Zur Prävention vor dem BKA-Virus sollte man seinen Anti-Virenschutz auf dem Computer per Update stets auf dem neuesten Stand halten. Zudem empfiehlt es sich, E-Mails und Anhänge unbekannter Absender nicht zu öffnen und möglichst keine Internetseiten zu besuchen, die man nicht kennt, bzw. die nicht vertrauenswürdig erscheinen. In dem entsprechenden Ratgeber von Techfacts finden betroffene Nutzer weitere Hilfe, um den Bundespolizei-Virus zu entfernen.

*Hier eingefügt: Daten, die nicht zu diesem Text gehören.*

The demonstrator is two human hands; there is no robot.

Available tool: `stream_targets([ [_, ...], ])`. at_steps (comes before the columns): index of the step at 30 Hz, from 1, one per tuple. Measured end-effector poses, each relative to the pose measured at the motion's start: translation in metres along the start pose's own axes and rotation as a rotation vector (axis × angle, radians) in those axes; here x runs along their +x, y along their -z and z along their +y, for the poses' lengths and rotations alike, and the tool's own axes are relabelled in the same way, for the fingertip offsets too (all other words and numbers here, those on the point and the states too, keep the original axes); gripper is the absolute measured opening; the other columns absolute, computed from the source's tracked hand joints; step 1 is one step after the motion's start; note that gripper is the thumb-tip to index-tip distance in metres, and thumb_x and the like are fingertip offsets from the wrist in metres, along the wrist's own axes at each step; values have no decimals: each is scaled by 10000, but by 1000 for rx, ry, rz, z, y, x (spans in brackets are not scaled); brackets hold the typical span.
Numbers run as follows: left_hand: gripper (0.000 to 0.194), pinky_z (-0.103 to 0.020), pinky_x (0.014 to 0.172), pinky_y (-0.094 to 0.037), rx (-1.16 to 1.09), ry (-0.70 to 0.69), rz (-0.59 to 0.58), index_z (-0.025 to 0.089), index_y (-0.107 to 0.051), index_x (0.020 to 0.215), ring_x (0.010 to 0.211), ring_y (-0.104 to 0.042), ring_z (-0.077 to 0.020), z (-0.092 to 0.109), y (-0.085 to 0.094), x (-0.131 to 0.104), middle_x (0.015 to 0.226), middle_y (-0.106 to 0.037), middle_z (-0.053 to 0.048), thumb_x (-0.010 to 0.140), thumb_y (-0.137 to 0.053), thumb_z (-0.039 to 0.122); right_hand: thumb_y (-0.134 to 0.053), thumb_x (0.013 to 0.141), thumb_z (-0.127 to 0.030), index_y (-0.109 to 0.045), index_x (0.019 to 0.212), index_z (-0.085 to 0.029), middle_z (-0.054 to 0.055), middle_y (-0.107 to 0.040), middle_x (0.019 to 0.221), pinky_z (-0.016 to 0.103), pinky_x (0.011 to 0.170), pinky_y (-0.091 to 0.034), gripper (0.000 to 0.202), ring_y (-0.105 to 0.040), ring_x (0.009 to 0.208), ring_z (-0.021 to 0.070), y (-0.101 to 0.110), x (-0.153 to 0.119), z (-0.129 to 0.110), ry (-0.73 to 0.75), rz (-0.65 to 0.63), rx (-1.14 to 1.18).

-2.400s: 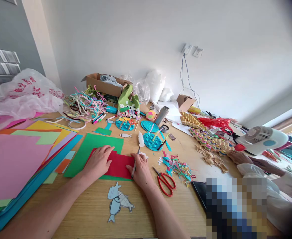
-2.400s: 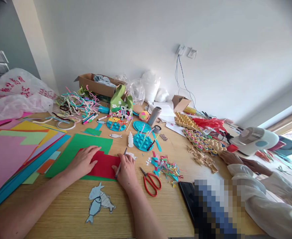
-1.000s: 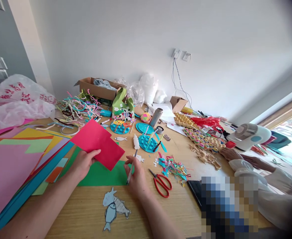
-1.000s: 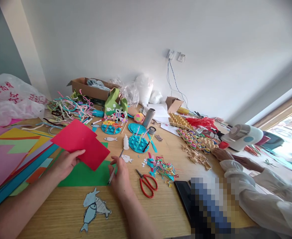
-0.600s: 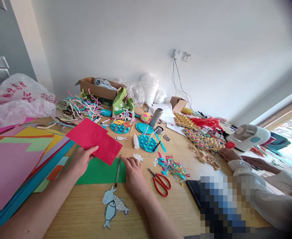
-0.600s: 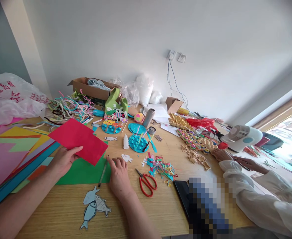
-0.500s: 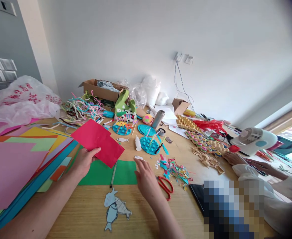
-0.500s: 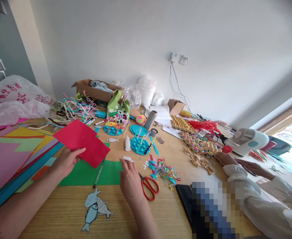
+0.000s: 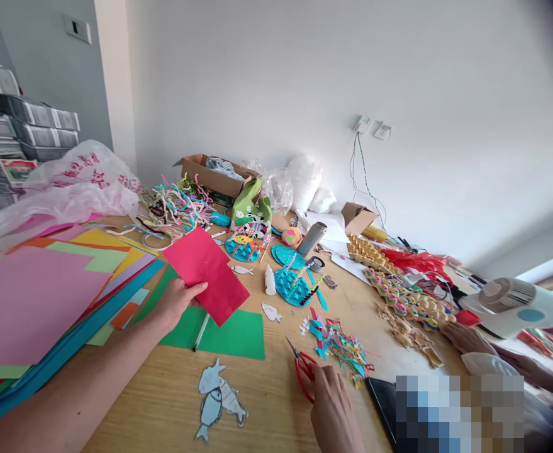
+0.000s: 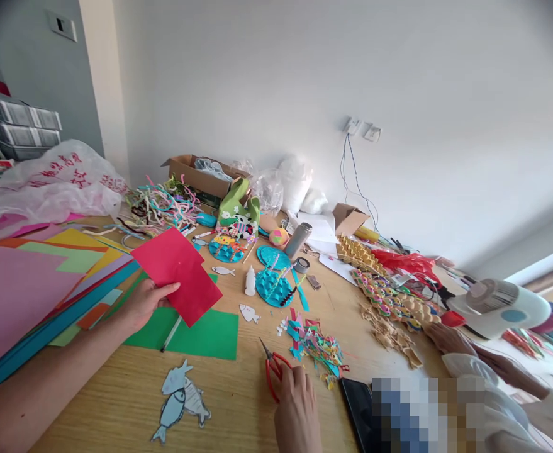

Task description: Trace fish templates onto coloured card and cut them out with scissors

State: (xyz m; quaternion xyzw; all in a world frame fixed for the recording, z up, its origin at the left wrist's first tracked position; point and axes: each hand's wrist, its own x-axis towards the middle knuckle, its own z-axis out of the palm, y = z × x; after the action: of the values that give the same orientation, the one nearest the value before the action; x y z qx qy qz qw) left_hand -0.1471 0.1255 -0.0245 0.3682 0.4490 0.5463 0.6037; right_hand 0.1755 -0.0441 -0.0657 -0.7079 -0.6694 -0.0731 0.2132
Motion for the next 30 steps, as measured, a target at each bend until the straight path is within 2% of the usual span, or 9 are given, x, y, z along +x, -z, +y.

Nutzer, die kein Anti-Virusprogramm auf dem Computer installiert haben, müssen für die Sicherheit des eigenen Computers nicht tief in die Tasche greifen. Es existieren viele kostenlose Virenscanner, wie z. B. Avira Free Antivirus oder Programme, die man über einen bestimmten Zeitraum kostenlos testen kann, um sich von den Funktionen des Antivirenscanners zu überzeugen. Die Kaspersky Internet Security 2013 bietet zum Beispiel einen 30-tägigen kostenfreien Schutz vor unerwünschten virtuellen Schädlingen.